Data extracted from a collection:
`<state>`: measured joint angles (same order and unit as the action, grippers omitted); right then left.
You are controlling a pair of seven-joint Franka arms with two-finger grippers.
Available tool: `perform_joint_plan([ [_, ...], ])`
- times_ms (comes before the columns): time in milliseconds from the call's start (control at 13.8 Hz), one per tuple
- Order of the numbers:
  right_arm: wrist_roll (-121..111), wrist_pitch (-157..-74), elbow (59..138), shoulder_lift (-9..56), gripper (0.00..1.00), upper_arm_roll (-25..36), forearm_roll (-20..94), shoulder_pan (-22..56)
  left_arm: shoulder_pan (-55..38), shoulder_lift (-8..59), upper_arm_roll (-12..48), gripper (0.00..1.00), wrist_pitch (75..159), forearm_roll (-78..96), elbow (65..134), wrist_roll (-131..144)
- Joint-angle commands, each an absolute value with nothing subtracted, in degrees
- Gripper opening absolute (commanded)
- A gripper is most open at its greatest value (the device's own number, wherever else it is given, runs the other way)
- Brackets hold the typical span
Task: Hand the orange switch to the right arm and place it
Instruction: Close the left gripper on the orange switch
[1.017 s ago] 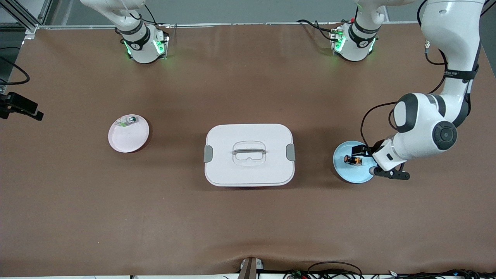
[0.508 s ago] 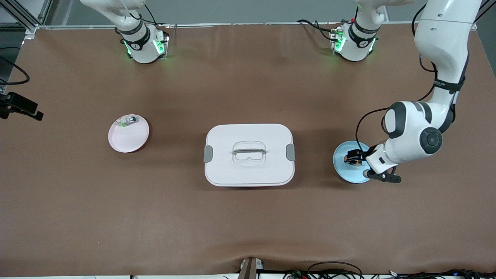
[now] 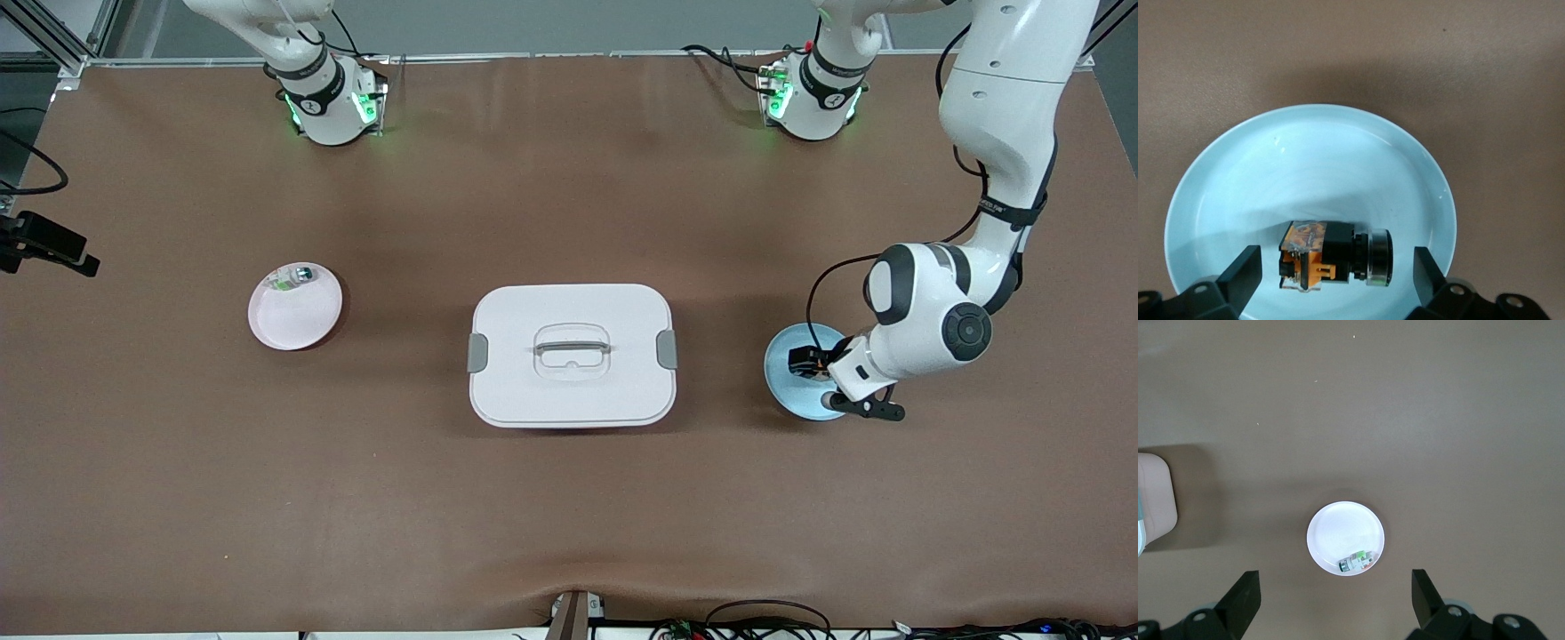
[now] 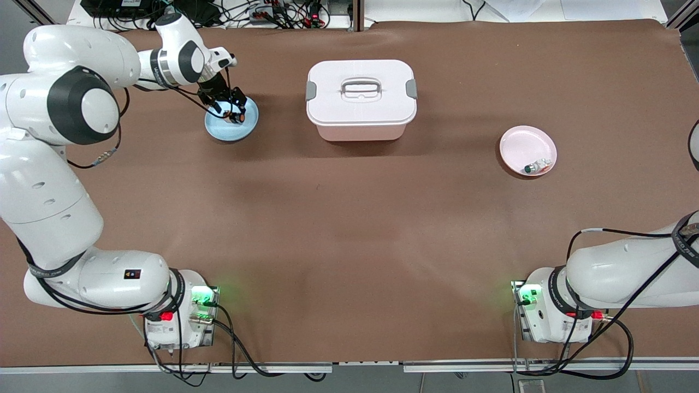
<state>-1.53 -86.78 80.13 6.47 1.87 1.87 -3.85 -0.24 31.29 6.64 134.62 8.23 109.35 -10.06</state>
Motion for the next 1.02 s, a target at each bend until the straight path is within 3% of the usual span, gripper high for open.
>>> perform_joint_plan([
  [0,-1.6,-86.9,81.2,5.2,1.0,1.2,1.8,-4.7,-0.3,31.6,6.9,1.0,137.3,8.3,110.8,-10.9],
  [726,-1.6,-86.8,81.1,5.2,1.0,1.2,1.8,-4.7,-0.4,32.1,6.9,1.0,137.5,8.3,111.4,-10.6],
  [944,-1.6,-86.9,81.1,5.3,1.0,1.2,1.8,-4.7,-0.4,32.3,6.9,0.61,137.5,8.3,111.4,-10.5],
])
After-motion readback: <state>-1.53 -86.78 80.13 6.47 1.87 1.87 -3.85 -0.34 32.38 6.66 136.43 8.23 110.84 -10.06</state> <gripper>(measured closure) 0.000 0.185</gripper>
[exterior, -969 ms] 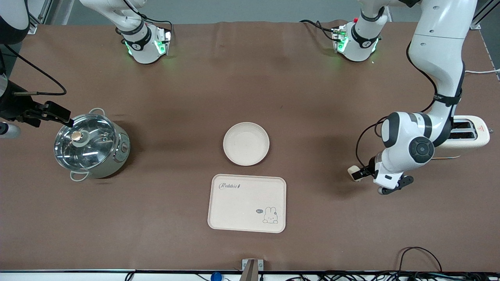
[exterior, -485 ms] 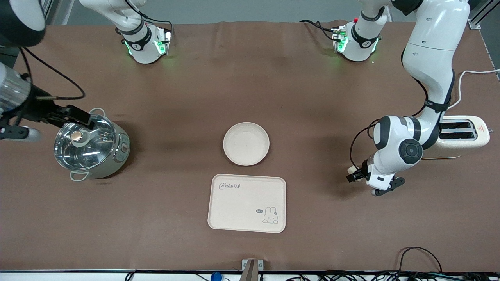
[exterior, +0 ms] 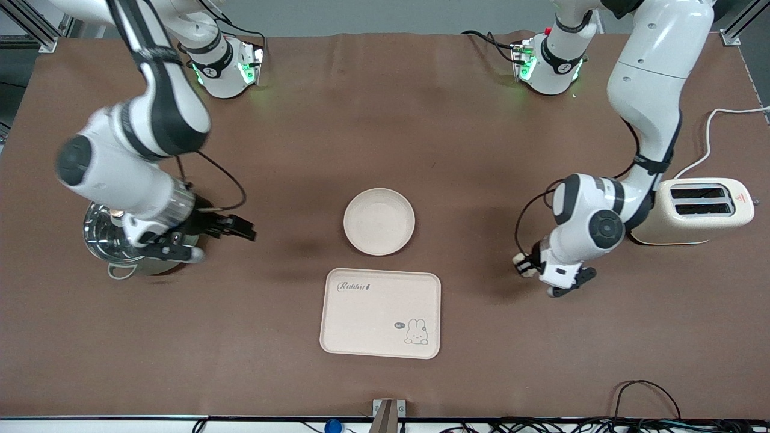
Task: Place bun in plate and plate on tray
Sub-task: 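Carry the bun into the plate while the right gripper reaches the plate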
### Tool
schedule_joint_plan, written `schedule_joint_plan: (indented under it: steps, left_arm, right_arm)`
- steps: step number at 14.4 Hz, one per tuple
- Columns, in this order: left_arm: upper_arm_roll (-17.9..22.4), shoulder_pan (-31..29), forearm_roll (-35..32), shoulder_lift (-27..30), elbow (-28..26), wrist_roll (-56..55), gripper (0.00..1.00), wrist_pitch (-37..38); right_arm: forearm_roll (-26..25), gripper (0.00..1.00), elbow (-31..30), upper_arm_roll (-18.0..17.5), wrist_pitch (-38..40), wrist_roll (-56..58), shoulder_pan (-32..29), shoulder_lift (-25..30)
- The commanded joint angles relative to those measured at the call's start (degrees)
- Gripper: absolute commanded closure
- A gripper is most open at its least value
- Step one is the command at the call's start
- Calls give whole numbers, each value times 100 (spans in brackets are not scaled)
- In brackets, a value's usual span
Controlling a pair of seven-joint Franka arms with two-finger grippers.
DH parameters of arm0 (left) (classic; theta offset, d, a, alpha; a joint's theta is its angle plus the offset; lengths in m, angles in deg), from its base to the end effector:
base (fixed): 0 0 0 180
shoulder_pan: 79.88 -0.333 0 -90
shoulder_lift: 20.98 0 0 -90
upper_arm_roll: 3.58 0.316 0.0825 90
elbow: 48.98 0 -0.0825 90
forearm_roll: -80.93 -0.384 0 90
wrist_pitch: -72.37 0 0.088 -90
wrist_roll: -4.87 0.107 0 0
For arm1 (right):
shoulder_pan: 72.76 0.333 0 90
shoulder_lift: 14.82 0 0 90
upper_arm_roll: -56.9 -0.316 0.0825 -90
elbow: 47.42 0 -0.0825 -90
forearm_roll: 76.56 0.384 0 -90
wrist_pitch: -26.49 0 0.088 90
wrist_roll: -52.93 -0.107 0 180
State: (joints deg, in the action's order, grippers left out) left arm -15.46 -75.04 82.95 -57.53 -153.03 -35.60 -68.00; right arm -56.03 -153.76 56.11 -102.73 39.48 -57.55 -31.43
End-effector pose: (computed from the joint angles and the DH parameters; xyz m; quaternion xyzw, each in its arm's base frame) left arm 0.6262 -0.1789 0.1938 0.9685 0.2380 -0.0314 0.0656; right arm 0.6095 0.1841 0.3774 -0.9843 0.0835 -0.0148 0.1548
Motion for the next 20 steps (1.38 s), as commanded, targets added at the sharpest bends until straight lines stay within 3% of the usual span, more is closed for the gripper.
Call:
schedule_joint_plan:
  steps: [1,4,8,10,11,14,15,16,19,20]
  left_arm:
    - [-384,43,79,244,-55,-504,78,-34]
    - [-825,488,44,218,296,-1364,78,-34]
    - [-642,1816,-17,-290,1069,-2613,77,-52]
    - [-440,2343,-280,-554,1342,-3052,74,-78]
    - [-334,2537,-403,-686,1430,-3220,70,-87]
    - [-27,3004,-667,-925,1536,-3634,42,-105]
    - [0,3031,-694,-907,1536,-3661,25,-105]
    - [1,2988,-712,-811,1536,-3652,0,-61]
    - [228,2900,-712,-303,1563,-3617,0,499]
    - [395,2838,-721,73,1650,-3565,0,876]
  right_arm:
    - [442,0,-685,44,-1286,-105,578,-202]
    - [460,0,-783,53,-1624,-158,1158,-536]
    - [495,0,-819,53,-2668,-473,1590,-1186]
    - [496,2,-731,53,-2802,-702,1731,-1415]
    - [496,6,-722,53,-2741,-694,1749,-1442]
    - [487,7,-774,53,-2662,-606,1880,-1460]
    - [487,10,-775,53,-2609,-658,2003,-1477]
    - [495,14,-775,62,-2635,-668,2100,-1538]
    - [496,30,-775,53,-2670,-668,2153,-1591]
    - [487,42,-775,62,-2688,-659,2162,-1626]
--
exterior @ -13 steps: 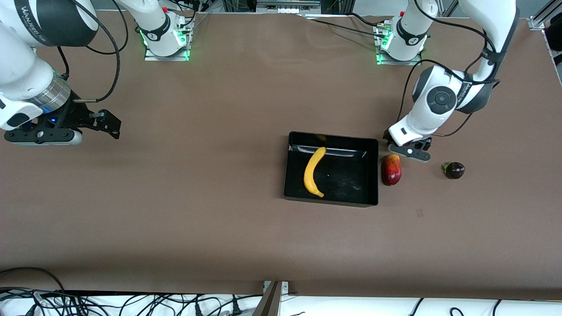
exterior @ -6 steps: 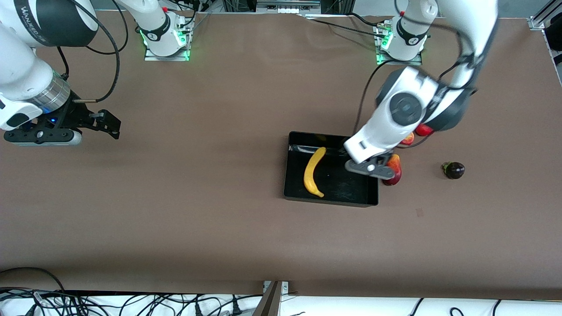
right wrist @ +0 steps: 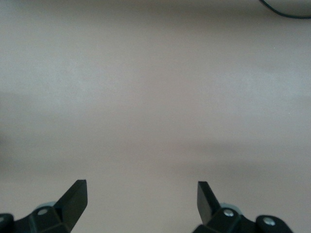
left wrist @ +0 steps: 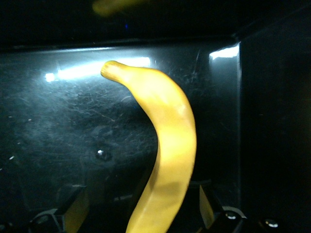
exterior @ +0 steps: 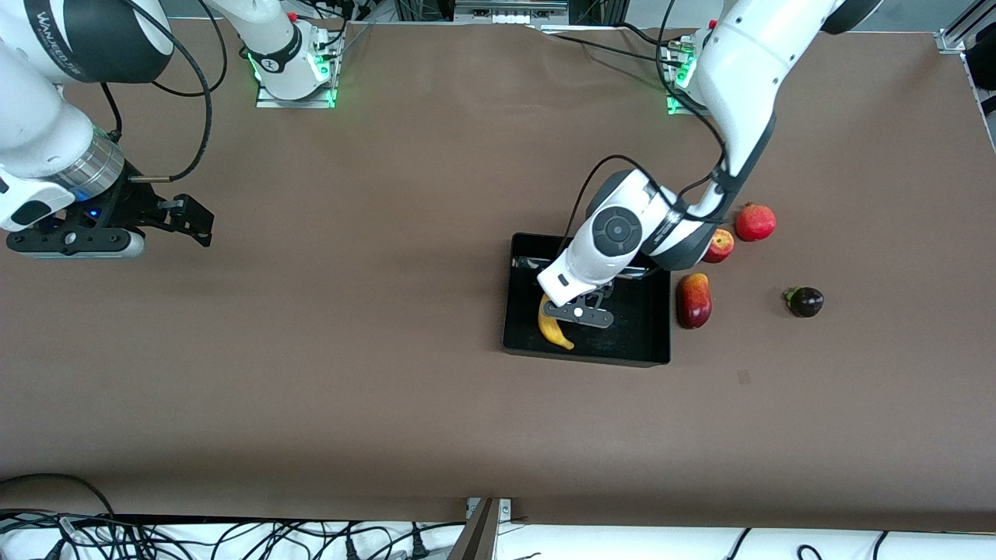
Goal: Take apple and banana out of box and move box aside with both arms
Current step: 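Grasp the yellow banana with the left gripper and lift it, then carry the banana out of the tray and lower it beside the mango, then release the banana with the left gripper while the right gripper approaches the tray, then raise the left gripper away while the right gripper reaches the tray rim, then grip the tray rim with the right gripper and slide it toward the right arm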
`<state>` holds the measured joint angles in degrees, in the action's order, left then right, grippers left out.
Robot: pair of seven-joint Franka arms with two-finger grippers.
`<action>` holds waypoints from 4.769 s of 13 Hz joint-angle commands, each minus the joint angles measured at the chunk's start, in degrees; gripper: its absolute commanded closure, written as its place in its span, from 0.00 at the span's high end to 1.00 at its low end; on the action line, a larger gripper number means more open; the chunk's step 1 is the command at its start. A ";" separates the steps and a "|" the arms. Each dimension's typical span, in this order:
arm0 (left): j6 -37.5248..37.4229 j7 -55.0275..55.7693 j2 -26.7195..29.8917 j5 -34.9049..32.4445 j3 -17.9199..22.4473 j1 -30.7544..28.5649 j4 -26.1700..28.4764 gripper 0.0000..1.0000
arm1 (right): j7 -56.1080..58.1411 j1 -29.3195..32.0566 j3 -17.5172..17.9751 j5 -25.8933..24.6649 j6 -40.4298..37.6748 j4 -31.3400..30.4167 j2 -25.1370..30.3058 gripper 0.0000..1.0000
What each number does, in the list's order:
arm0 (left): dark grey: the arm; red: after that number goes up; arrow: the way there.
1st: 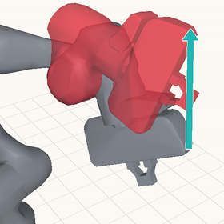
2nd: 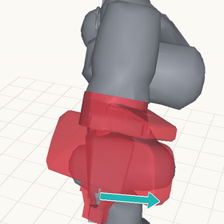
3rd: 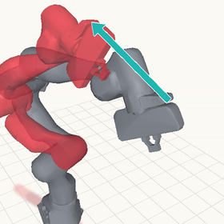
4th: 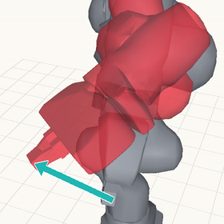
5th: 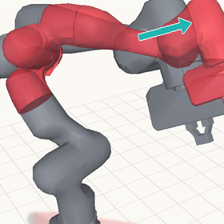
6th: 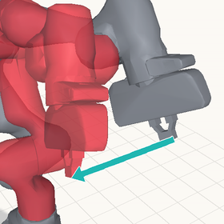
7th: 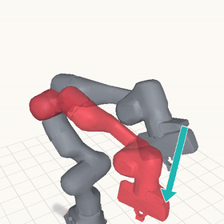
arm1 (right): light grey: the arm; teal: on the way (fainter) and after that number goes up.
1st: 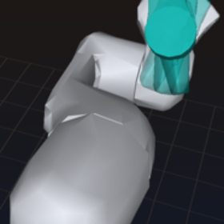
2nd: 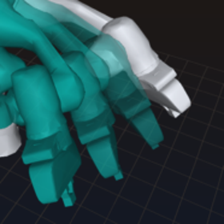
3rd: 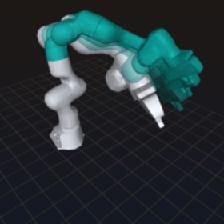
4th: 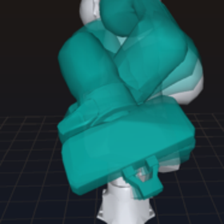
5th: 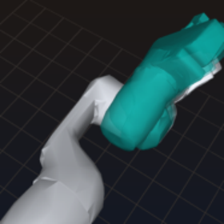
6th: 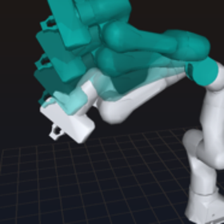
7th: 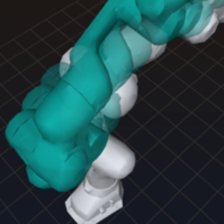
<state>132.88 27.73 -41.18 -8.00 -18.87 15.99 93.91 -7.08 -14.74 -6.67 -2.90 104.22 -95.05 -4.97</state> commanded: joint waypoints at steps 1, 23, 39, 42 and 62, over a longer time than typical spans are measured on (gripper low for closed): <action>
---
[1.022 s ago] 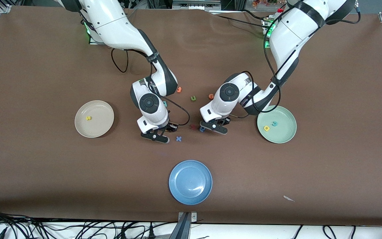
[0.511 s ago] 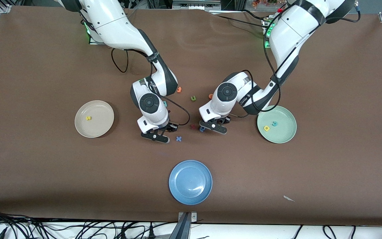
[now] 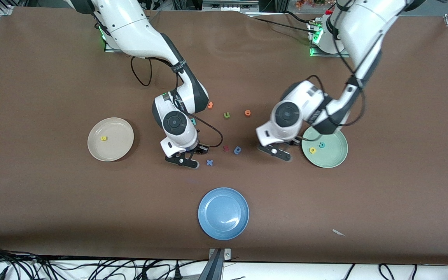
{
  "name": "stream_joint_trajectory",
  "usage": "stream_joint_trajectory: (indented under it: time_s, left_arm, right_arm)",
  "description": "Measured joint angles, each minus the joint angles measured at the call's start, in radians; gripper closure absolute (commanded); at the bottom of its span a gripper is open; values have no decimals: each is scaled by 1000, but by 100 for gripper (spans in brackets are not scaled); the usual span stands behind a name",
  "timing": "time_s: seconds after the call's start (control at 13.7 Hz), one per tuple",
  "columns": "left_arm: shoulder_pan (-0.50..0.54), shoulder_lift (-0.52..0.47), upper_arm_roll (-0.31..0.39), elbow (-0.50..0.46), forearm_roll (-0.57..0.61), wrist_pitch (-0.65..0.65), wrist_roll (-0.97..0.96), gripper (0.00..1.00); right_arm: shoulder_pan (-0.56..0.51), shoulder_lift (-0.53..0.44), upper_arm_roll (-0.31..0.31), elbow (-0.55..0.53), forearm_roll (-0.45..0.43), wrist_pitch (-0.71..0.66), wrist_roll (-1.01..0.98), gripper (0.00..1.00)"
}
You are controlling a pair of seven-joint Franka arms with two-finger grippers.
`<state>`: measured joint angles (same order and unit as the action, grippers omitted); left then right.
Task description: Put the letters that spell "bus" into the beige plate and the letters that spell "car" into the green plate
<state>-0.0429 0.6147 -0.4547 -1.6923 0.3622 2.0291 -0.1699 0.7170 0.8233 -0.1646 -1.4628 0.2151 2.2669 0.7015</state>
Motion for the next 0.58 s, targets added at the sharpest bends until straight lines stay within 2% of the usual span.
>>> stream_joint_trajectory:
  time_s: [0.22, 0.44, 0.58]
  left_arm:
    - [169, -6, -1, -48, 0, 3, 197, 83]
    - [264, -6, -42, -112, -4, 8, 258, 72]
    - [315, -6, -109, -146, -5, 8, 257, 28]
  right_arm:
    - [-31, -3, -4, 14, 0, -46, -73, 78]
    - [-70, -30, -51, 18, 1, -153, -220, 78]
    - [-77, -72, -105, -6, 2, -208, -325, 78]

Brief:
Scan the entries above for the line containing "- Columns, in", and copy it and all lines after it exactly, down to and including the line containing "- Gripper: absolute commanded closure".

Written answer:
- Columns, in this order: left_arm: upper_arm_roll (-17.9..22.4), shoulder_pan (-31..29), forearm_roll (-35..32), shoulder_lift (-27..30), elbow (-28..26), wrist_roll (-56..55), gripper (0.00..1.00), wrist_pitch (-37..38); right_arm: forearm_roll (-26..25), gripper (0.00..1.00), elbow (-31..30), upper_arm_roll (-18.0..17.5), wrist_pitch (-38..40), wrist_roll (-56..58), shoulder_pan (-32..29), shoulder_lift (-25..30)
- The commanded joint angles relative to those measured at the call's start (degrees)
- Gripper: absolute commanded closure

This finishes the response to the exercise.